◆ **Data**
=== Section Start ===
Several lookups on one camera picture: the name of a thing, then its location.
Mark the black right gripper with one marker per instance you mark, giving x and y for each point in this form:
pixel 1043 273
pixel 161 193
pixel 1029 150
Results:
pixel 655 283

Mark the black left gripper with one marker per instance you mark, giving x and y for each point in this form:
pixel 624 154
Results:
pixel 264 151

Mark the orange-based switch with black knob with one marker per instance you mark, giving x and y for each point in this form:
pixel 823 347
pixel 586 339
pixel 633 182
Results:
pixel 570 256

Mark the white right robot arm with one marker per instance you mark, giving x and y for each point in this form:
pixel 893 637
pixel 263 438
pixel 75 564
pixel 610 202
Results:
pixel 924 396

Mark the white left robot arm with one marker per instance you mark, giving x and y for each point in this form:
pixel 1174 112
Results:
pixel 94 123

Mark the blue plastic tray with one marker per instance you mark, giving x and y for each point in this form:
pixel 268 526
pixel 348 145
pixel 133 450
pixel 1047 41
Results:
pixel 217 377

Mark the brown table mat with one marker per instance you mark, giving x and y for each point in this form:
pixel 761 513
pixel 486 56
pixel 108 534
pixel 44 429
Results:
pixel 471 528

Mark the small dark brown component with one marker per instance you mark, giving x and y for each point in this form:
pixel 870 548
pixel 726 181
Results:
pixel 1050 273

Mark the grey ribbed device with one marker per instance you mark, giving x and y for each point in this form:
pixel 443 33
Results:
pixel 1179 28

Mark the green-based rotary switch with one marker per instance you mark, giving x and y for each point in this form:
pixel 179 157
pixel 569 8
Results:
=== Section End ===
◆ **Task statement**
Across the data, pull every line containing the string "switch".

◆ **Result**
Mark the orange-based switch with black knob with one marker per instance you mark, giving x and y for each point in this form:
Mark the green-based rotary switch with one marker per instance you mark, giving x and y for each point in this form:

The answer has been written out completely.